• Exercise directions: Take every line containing "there" out of the records.

• Provided material:

━━━

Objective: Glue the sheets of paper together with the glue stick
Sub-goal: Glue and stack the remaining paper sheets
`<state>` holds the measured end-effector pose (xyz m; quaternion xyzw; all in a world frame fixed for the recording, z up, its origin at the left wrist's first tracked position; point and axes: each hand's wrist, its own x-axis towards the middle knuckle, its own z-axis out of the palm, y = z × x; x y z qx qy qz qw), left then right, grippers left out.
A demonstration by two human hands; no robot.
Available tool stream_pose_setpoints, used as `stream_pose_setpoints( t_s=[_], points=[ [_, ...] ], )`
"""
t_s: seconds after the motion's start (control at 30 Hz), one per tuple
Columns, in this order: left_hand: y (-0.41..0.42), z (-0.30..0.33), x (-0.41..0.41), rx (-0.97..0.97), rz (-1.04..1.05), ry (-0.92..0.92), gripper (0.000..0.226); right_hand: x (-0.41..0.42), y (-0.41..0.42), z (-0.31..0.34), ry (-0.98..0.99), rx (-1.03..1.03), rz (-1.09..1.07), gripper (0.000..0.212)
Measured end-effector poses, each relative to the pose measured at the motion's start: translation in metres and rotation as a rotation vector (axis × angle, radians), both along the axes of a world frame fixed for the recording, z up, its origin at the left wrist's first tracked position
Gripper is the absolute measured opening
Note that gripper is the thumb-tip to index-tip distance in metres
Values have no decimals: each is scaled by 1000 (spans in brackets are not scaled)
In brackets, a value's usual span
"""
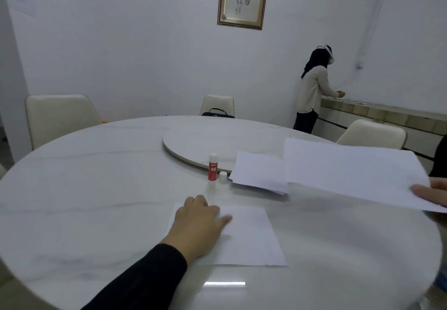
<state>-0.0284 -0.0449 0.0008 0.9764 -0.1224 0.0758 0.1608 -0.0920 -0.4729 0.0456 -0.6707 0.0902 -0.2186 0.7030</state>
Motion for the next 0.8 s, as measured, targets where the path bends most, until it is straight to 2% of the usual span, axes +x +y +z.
stream_pose_setpoints(
  t_s=[0.03,0.1,0.17,0.2,0.27,0.37,0.57,0.8],
  points=[
    [0,6,3,-156,20,-1,37,-18,58,27,-21,13,7,39],
    [8,22,6,-660,69,94,43,-12,110,33,23,25,117,7],
    [22,40,2,-1165,65,382,55,-1,149,27,51,-8,149,8],
    [31,46,-1,-1272,44,492,54,7,159,19,63,-20,167,8],
    [45,51,-7,-1238,13,552,40,18,187,4,118,-27,221,8],
    [63,48,-13,-1037,138,393,17,29,214,-9,179,-58,272,8],
    [82,25,-18,-878,282,212,17,35,230,-27,308,-146,261,13],
    [84,10,-21,-810,271,231,6,35,230,-39,345,-154,239,13]
  ],
)
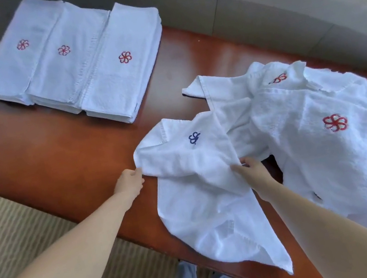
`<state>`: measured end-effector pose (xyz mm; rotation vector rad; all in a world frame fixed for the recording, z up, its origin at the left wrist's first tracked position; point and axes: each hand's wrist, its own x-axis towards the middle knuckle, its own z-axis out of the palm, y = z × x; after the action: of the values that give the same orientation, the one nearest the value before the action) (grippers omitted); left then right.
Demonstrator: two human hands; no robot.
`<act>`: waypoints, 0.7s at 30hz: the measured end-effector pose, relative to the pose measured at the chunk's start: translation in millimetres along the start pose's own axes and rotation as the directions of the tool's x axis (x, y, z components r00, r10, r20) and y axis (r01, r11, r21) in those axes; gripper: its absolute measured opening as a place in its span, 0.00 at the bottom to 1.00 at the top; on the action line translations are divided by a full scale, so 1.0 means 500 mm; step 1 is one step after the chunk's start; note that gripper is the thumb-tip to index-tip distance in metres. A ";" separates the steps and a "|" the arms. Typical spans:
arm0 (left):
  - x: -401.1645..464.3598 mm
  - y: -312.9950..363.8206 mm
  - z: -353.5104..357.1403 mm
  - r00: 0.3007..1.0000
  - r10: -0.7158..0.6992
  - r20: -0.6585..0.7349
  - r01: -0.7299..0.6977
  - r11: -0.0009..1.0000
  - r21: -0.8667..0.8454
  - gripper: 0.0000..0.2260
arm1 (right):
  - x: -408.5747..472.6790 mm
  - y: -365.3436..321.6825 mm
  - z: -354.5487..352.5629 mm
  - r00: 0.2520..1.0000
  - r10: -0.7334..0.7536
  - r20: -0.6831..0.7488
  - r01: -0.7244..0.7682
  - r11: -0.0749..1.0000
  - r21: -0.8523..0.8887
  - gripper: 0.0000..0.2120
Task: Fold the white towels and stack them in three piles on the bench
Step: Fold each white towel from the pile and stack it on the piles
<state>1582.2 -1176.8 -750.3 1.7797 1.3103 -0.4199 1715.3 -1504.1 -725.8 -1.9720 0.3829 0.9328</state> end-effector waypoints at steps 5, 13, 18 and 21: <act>-0.018 0.013 0.054 0.993 0.050 0.111 -0.071 0.979 0.190 0.18 | 0.008 0.003 0.004 0.999 0.042 0.029 -0.044 0.998 0.047 0.07; -0.055 0.103 0.003 0.947 0.046 -0.319 -0.228 0.794 -0.564 0.14 | -0.016 -0.092 -0.004 0.990 -0.082 0.116 0.029 0.917 0.398 0.09; -0.040 0.047 0.021 0.995 -0.065 -0.078 0.039 0.956 -0.292 0.26 | 0.004 -0.044 0.011 0.996 -0.094 0.006 0.094 0.991 -0.098 0.09; -0.038 0.015 0.049 0.999 -0.026 0.045 0.024 0.998 0.055 0.29 | 0.011 0.007 0.024 0.999 -0.036 0.021 0.040 0.964 -0.264 0.17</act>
<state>1586.6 -1208.3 -747.6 1.7899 1.3013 -0.5119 1711.4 -1495.5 -735.9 -2.2036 0.2183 1.0166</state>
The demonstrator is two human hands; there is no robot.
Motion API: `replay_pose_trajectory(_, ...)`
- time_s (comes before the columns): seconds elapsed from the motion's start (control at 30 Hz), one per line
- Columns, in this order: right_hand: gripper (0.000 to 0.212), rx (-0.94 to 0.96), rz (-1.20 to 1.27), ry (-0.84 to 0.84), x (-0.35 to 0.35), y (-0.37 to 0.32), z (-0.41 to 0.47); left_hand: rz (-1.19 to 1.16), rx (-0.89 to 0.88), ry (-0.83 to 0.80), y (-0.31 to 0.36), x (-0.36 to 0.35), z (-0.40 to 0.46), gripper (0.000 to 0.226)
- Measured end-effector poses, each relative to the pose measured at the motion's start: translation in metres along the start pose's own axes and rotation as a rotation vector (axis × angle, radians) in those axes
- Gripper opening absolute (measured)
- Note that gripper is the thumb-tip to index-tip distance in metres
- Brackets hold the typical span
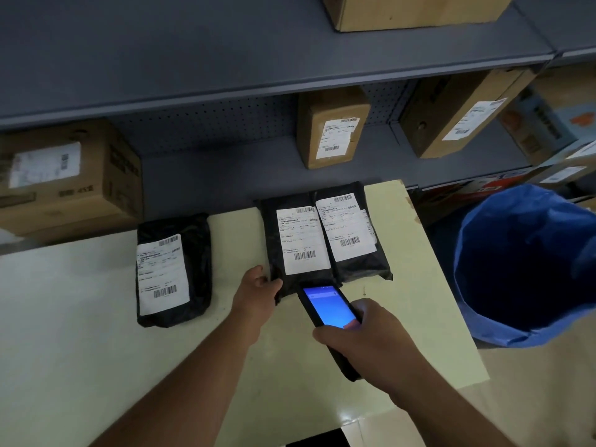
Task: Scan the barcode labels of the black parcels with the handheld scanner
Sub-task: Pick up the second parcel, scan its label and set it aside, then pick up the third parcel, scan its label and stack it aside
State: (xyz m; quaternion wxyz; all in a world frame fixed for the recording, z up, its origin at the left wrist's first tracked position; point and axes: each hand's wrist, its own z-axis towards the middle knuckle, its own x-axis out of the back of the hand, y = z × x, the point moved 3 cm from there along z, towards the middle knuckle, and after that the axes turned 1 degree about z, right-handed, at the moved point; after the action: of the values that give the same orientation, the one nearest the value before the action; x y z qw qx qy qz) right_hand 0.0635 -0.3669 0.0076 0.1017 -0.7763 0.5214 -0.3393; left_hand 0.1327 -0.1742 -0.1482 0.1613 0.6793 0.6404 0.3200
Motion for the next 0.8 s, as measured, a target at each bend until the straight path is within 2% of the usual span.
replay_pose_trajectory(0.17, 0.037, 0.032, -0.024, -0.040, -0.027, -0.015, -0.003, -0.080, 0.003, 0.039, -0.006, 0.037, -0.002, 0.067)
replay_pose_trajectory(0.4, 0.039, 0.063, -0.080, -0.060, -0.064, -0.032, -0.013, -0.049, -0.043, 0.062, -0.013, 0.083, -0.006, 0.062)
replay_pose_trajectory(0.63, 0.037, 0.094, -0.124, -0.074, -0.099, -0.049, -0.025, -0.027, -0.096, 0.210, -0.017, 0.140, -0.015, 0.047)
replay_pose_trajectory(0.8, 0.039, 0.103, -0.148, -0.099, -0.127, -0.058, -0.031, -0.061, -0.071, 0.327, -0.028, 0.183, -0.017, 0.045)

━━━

• The completed task:
The demonstrator is two human hands; there is no robot.
State: (xyz m; quaternion wxyz; all in a world frame fixed for the recording, z up, its origin at the left wrist's first tracked position; point and axes: each hand's wrist, its own z-axis towards the middle knuckle, its own x-axis out of the back of the hand, y = z × x, the point moved 3 cm from there along z, towards the middle knuckle, and after that the axes turned 1 degree about z, right-handed, at the moved point; after the action: of the values that give the same orientation, the one nearest the value before the action; x y z qw qx qy qz) right_hand 0.0635 -0.3669 0.0076 0.1017 -0.7763 0.5214 -0.3393; left_hand 0.1327 -0.1742 -0.1482 0.1613 0.6793 0.6404 0.3200

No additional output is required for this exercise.